WHAT THIS TASK INVOLVES >>
Scan the entries for the word "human". Every line that has it should be copied.
EXTRACTED ENTRIES section start
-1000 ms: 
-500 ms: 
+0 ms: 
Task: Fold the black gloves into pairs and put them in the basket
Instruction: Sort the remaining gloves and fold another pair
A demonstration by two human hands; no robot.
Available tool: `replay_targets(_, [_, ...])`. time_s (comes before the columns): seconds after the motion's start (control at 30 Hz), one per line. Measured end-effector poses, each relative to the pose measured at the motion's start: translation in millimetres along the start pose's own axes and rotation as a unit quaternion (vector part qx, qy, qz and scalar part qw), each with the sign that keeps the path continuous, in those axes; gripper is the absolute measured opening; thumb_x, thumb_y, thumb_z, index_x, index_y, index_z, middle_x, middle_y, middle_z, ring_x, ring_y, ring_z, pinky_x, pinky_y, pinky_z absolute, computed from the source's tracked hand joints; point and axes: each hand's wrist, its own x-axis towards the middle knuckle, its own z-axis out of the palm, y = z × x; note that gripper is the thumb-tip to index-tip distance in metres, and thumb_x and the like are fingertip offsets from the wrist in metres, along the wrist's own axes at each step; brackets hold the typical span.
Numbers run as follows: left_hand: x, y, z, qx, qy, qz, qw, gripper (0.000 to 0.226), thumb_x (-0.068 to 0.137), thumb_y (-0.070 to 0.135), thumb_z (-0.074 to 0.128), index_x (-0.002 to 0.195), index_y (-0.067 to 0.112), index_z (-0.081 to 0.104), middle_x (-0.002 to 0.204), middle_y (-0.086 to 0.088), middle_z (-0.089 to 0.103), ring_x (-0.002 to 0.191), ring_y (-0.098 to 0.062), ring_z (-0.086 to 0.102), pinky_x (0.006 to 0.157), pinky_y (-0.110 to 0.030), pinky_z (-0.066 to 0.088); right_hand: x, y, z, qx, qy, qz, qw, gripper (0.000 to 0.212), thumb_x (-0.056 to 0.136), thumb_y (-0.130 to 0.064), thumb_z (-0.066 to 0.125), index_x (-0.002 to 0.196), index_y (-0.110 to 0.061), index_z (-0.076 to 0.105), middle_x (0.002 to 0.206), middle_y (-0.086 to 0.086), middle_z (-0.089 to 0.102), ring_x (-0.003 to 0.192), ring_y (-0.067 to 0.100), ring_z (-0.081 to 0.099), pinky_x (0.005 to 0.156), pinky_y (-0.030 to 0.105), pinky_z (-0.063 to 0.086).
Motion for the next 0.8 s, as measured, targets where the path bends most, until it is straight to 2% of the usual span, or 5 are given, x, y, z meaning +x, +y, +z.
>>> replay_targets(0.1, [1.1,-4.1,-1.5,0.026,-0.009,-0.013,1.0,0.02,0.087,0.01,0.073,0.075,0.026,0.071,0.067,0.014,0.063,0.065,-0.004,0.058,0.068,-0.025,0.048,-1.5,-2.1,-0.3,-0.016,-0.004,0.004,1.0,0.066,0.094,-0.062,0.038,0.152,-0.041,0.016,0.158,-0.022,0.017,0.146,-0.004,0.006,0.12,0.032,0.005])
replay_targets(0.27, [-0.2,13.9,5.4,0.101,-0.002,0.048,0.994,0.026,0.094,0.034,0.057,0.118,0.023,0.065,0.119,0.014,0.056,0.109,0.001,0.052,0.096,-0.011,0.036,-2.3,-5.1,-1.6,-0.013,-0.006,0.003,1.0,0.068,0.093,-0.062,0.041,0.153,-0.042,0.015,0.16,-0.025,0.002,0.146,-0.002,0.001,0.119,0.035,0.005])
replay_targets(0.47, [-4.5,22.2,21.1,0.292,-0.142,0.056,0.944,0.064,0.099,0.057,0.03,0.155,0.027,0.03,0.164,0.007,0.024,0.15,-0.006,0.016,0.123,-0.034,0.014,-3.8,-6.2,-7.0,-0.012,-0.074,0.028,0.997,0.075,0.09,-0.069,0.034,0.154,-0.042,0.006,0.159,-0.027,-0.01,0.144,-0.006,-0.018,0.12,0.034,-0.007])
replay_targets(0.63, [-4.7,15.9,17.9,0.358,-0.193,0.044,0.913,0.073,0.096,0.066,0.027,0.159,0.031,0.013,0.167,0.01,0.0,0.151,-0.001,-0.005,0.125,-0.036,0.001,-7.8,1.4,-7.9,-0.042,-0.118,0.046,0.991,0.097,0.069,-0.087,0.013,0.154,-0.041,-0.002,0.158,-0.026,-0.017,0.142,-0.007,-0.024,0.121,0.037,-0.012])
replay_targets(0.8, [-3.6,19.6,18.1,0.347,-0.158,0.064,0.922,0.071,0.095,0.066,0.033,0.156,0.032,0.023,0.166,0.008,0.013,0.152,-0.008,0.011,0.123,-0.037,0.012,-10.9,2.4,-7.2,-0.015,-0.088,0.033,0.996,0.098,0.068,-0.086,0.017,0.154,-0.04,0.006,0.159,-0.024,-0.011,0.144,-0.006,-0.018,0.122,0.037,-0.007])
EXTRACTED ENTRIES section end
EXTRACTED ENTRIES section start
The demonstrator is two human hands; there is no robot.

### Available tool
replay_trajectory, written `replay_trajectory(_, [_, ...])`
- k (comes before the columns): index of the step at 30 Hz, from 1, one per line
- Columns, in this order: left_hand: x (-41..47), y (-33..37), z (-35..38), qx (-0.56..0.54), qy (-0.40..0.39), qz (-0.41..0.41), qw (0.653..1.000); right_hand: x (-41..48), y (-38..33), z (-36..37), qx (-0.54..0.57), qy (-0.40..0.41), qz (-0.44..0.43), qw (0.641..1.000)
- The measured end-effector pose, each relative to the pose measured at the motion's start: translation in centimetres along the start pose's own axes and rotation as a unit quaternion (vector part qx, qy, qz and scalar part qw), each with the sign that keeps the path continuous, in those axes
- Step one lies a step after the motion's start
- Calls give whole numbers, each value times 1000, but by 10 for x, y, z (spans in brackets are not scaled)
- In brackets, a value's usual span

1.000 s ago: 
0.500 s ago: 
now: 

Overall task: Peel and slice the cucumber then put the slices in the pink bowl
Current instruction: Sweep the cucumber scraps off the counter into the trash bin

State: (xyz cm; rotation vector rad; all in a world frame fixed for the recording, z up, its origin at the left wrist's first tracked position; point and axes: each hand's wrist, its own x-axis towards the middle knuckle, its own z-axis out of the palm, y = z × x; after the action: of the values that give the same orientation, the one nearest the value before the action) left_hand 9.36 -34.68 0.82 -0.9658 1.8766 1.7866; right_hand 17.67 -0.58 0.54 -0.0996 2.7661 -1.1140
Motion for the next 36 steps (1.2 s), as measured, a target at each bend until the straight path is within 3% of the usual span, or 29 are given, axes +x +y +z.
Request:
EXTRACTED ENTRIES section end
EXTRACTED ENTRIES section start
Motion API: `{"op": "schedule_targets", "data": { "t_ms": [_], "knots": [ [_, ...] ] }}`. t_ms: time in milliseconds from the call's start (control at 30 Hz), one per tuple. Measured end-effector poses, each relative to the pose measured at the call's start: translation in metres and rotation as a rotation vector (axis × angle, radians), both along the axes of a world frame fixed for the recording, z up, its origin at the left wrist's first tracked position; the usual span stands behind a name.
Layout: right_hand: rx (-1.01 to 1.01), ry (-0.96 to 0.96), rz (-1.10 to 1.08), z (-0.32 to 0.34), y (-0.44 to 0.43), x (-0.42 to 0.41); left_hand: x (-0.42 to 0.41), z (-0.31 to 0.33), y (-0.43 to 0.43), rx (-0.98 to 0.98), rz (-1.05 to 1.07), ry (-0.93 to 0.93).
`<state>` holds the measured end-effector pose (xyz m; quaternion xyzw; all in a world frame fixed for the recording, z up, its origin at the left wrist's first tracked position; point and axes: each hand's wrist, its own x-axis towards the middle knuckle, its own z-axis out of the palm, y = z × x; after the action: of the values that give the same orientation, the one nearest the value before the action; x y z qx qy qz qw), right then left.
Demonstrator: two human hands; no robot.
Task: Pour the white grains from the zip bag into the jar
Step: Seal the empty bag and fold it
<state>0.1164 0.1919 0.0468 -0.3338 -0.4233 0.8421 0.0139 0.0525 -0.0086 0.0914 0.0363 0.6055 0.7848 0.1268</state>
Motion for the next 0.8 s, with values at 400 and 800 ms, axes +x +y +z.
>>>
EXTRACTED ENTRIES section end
REPLY TO THE EXERCISE >>
A demonstration by two human hands; no robot.
The demonstrator is two human hands; there is no robot.
Demonstrator: two human hands; no robot.

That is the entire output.